• Exercise directions
Go through the records and copy each line where the word "pose" occurs.
Records to use below:
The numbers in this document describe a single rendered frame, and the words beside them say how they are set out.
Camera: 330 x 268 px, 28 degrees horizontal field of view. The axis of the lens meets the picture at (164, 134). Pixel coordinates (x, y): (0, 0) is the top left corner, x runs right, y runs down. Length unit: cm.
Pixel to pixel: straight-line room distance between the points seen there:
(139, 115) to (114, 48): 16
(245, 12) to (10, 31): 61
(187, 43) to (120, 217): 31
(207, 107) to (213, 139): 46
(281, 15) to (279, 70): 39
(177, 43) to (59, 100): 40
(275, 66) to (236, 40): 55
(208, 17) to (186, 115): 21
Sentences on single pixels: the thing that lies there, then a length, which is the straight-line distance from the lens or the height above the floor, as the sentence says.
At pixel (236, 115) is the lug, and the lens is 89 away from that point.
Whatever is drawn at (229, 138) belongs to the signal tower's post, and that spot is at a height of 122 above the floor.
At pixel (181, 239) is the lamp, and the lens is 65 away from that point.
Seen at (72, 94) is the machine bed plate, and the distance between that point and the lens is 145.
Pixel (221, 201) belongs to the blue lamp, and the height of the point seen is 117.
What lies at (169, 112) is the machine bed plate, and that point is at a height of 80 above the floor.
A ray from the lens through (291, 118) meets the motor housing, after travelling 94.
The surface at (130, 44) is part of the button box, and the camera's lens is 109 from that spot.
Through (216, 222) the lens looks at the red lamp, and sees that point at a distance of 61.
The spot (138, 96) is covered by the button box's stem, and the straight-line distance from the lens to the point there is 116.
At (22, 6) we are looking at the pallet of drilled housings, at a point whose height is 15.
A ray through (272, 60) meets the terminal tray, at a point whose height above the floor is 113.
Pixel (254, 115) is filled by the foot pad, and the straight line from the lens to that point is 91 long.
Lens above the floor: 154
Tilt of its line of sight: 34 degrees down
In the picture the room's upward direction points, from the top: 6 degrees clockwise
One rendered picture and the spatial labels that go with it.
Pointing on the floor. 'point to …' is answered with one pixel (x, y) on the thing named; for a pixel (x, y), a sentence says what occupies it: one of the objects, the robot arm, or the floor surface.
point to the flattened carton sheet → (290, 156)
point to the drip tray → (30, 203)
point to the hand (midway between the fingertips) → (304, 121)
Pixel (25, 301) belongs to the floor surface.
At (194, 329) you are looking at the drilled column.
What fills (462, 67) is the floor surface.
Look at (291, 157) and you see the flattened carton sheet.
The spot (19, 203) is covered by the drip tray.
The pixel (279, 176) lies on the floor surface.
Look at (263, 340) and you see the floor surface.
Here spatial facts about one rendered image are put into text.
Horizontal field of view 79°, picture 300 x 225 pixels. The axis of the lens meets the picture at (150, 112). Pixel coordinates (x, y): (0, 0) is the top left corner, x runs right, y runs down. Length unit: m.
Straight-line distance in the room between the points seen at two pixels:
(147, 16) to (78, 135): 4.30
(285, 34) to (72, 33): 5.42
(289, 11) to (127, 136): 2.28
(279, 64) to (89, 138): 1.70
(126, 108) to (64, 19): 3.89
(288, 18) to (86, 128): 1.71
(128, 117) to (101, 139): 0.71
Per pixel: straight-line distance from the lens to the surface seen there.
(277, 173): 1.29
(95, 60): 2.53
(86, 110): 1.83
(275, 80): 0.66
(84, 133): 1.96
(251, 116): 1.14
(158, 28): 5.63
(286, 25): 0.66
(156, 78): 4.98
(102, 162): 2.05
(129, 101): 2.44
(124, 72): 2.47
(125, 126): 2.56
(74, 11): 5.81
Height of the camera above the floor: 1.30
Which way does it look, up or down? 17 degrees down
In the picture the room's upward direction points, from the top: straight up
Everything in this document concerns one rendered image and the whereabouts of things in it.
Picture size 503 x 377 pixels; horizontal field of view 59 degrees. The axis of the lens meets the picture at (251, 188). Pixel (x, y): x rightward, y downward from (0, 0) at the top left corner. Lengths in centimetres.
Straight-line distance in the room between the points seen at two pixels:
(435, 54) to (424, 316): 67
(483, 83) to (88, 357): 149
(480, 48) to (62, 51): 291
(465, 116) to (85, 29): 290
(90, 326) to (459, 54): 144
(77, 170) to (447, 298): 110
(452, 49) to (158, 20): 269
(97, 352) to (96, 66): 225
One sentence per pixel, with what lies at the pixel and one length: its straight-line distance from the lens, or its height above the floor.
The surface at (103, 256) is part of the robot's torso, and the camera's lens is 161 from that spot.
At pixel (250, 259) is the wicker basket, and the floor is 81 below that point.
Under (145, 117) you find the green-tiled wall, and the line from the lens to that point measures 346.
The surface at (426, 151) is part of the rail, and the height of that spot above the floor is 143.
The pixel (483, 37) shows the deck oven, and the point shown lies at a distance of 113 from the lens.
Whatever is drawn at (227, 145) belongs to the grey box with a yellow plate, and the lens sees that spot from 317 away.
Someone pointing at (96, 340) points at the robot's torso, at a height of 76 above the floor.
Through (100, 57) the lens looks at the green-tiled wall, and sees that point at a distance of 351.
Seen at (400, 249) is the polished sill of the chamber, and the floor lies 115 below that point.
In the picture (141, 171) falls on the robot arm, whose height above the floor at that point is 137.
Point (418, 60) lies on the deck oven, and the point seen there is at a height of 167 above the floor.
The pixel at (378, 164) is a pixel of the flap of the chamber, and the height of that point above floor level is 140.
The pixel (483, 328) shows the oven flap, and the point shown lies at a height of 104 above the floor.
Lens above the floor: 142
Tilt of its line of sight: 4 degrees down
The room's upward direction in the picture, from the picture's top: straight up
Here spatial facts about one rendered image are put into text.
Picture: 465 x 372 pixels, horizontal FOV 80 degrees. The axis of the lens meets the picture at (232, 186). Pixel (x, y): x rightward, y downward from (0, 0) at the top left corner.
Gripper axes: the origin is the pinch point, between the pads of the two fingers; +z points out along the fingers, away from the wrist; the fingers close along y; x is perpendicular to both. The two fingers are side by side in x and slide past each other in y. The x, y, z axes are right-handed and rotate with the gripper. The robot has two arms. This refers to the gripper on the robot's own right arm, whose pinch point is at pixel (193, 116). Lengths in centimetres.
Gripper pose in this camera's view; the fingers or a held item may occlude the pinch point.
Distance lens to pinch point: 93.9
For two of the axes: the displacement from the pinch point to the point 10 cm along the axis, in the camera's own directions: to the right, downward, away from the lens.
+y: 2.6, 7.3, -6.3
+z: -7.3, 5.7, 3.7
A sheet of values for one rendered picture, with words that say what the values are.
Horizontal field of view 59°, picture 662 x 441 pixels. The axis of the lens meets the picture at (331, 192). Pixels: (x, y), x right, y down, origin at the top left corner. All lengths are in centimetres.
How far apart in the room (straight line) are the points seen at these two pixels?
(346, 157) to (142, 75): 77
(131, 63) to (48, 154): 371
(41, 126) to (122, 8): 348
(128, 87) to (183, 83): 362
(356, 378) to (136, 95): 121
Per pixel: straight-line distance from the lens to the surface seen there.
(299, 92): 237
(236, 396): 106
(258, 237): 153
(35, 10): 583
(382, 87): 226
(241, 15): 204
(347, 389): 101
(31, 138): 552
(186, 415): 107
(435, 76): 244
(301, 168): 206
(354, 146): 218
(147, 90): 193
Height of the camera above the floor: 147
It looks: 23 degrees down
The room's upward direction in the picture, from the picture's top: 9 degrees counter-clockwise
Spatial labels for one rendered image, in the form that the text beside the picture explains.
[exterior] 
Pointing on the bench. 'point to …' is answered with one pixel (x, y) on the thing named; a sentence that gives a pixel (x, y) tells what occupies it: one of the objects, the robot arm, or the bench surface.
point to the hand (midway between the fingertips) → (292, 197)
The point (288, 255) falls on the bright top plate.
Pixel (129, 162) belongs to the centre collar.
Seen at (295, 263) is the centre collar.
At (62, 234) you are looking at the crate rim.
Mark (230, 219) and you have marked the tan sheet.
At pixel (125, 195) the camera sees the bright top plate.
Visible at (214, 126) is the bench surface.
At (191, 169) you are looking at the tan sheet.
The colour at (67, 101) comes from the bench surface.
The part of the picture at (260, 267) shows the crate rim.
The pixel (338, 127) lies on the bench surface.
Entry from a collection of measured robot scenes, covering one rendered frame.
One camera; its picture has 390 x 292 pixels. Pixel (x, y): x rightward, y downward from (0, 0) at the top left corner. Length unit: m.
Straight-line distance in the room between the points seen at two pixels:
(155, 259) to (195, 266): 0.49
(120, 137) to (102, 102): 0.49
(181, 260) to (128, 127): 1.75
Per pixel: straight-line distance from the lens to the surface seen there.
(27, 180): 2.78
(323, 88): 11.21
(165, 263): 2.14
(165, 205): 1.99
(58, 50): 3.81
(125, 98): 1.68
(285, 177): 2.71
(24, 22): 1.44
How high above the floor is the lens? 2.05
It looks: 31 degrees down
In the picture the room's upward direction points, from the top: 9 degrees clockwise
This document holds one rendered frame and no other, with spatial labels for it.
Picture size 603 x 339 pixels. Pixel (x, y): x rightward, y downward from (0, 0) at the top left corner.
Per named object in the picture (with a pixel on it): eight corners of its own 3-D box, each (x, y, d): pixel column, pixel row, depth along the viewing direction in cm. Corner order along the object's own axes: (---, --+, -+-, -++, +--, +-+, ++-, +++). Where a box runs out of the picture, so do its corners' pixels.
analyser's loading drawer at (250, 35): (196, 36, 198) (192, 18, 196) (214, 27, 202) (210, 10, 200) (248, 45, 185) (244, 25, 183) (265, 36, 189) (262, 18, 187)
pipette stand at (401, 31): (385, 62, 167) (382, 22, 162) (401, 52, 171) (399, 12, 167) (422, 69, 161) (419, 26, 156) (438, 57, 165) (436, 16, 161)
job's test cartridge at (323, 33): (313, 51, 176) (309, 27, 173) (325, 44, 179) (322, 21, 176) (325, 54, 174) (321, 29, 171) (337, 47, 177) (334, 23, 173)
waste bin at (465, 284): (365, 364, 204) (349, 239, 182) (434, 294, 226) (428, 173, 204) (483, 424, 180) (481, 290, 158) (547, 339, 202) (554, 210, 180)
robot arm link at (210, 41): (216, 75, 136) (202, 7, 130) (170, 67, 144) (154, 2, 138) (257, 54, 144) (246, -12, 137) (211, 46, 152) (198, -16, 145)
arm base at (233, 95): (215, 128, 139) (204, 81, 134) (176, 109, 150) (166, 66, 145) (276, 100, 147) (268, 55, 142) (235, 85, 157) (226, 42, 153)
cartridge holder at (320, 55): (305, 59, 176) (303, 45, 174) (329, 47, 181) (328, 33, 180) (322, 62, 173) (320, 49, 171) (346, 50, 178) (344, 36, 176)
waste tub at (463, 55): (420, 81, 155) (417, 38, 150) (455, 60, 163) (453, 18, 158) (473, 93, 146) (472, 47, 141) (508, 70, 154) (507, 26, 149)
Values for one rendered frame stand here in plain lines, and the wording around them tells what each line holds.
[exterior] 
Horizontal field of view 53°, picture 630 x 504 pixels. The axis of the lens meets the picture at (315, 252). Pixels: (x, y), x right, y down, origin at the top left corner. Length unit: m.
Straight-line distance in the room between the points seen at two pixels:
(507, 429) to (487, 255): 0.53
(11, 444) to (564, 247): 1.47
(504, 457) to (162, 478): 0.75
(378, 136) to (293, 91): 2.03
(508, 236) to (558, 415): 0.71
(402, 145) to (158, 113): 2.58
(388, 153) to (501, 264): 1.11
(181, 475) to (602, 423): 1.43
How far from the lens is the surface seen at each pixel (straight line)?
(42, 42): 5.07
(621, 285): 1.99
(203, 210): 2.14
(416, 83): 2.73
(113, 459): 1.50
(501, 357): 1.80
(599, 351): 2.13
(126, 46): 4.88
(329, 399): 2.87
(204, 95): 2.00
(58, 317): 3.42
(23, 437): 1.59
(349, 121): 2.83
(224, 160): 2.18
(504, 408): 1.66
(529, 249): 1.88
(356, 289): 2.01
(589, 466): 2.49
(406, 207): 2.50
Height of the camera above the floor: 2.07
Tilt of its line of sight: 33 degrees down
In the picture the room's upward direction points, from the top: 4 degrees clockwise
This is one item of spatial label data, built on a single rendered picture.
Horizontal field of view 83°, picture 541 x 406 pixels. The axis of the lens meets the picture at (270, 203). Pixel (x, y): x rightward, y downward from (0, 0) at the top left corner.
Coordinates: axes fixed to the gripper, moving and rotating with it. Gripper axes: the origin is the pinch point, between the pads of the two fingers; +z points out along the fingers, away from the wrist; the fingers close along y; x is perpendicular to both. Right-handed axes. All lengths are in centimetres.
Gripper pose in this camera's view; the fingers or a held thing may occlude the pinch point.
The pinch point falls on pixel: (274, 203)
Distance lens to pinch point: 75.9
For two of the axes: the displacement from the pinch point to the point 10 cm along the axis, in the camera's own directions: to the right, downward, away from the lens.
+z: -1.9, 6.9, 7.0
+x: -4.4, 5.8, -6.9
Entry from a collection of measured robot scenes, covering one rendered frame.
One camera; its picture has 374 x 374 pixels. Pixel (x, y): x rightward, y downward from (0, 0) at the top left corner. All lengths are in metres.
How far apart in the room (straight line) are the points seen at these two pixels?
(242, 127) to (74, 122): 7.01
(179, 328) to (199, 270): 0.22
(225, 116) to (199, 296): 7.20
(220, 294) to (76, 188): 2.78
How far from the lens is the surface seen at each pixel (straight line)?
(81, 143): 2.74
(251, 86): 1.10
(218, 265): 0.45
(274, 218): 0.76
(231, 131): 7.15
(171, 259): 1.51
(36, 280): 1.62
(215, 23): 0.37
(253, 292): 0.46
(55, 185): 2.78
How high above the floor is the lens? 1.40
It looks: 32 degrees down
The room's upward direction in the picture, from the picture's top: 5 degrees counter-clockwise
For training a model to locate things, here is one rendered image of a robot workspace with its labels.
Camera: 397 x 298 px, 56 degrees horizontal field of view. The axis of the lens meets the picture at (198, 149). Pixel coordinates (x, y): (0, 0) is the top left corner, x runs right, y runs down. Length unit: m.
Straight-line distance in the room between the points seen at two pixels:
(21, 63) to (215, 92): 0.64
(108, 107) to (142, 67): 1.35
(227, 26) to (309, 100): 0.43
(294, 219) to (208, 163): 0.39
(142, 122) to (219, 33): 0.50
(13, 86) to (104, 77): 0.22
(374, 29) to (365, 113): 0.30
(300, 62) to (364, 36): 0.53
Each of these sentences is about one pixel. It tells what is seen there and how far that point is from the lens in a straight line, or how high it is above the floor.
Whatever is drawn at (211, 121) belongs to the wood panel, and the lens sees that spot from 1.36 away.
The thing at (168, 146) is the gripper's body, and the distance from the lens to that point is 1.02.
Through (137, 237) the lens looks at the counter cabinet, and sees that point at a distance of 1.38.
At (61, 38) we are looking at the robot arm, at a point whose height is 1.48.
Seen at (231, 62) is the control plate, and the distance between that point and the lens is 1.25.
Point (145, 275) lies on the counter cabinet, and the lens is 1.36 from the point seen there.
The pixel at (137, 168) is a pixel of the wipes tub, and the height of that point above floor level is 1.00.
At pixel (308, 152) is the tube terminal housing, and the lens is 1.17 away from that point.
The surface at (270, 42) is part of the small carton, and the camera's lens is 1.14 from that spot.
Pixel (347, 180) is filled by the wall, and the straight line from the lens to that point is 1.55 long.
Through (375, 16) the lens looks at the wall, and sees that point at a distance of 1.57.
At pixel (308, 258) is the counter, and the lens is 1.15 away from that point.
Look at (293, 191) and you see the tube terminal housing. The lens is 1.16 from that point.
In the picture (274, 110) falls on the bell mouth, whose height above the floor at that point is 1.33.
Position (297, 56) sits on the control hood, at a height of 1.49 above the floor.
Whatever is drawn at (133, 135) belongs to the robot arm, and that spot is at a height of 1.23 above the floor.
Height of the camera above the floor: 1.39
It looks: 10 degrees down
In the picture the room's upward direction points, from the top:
End of Records to use.
• Completed exercise
Gripper pose in this camera's view; the fingers or a held item may occlude the pinch point.
Gripper pose in this camera's view; the fingers or a held thing may occlude the pinch point.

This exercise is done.